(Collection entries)
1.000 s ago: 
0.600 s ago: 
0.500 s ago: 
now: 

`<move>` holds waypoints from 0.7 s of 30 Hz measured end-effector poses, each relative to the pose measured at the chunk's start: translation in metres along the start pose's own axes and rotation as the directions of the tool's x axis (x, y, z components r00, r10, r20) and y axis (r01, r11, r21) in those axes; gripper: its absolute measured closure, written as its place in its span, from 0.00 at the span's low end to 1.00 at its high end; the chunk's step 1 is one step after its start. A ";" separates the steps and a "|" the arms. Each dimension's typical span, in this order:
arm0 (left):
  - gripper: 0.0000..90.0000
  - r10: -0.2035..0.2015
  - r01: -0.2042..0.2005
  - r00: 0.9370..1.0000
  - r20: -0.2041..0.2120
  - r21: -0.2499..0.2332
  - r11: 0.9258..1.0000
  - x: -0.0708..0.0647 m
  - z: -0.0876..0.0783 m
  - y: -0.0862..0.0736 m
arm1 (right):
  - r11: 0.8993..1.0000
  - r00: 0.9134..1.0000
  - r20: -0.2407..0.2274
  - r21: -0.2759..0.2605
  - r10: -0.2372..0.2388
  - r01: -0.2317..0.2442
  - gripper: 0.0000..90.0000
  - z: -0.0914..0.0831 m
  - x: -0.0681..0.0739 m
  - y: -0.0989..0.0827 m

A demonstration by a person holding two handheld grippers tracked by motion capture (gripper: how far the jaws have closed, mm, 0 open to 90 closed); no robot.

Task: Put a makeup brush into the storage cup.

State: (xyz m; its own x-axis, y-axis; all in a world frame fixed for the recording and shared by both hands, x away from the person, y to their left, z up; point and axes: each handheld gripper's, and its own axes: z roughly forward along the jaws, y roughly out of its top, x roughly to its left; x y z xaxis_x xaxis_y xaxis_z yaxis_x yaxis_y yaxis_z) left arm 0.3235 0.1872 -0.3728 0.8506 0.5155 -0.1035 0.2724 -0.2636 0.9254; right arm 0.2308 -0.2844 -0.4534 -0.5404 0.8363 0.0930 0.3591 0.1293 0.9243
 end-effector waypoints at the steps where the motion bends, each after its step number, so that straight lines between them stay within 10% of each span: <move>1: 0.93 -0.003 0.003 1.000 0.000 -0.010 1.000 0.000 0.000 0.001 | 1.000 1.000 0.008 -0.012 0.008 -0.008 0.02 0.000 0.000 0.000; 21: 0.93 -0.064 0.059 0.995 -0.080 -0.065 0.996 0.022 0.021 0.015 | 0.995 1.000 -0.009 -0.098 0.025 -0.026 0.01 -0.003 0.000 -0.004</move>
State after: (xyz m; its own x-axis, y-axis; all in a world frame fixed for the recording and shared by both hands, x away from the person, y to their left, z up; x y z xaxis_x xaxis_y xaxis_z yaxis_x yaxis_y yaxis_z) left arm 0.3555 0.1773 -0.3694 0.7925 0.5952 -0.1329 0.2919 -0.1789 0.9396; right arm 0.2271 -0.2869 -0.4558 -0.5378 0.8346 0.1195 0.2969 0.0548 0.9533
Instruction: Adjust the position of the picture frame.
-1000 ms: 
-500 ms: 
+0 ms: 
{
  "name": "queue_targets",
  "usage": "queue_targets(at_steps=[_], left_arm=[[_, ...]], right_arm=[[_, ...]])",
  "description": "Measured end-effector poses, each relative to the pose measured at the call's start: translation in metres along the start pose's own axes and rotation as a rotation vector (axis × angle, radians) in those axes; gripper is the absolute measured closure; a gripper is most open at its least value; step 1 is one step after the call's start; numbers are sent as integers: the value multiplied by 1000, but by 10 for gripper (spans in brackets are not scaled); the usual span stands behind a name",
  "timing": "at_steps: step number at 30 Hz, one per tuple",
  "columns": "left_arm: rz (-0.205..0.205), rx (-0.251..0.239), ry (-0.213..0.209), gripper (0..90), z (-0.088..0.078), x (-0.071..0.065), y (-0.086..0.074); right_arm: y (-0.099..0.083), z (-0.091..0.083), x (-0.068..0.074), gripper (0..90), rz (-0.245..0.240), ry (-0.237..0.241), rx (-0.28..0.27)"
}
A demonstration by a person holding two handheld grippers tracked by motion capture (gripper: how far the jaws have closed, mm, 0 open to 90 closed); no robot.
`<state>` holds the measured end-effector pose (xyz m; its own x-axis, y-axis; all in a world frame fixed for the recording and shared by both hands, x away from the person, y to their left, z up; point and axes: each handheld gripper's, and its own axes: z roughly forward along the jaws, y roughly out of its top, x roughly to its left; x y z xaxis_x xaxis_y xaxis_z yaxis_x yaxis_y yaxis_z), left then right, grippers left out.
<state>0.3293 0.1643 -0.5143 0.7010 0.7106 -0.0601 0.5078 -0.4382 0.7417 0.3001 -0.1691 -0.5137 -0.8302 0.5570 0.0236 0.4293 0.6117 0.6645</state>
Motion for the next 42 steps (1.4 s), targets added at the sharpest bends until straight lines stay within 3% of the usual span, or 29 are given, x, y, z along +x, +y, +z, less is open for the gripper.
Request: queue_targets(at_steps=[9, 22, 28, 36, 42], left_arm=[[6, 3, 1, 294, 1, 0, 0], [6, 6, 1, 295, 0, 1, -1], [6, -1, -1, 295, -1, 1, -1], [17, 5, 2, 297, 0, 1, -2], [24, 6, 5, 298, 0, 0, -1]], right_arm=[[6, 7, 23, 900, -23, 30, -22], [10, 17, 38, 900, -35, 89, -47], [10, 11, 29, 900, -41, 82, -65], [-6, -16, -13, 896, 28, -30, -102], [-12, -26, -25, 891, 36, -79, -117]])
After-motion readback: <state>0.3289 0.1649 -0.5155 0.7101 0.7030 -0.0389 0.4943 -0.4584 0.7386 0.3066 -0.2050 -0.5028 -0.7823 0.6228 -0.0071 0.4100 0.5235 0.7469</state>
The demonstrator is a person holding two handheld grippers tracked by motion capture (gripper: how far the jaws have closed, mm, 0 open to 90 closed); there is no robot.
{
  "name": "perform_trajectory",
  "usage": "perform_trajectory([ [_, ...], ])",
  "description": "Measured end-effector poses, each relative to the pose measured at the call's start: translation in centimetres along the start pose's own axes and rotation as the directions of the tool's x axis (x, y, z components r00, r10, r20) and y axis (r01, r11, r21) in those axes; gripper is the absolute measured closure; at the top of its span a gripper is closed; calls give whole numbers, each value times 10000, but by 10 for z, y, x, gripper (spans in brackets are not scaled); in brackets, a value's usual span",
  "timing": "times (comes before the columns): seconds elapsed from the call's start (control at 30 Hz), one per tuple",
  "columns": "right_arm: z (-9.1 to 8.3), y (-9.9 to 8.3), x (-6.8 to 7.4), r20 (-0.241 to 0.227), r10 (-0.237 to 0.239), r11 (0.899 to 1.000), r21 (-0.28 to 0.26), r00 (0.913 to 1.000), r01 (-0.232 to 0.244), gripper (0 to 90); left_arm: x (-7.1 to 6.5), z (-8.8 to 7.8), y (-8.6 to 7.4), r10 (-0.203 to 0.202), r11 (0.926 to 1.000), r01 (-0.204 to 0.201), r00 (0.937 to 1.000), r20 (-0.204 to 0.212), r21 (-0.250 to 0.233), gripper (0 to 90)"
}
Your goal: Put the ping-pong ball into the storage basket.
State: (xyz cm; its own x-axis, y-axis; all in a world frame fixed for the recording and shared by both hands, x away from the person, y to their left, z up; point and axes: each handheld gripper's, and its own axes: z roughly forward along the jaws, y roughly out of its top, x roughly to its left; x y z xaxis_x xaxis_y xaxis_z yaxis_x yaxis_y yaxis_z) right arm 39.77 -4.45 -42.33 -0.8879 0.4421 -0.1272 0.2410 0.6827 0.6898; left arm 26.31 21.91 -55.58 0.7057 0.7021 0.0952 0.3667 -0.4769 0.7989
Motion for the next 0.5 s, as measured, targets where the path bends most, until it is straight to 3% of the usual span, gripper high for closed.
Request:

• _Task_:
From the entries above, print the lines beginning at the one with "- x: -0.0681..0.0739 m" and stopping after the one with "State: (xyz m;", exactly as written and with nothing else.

• _Task response_:
  - x: -0.0681..0.0739 m
  - y: -0.0989..0.0827 m

A demonstration by a person holding two handheld grippers tracked by motion capture (gripper: how far the jaws have closed, mm, 0 open to 90 closed); no robot.

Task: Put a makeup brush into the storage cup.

State: (xyz m; its own x-axis, y-axis; all in a world frame fixed for the recording and shared by both hands, x away from the person, y to their left, z up; point and axes: each handheld gripper's, and its own axes: z roughly forward along the jaws, y roughly out of its top, x roughly to its left; x y z xaxis_x xaxis_y xaxis_z yaxis_x yaxis_y yaxis_z) left arm 0.3235 0.1872 -0.3728 0.8506 0.5155 -0.1035 0.2724 -0.2636 0.9254; right arm 0.2308 -0.2844 -0.4534 -0.5404 0.8363 0.0930 0.3591 0.1293 0.9243

Nothing else is needed to complete the answer.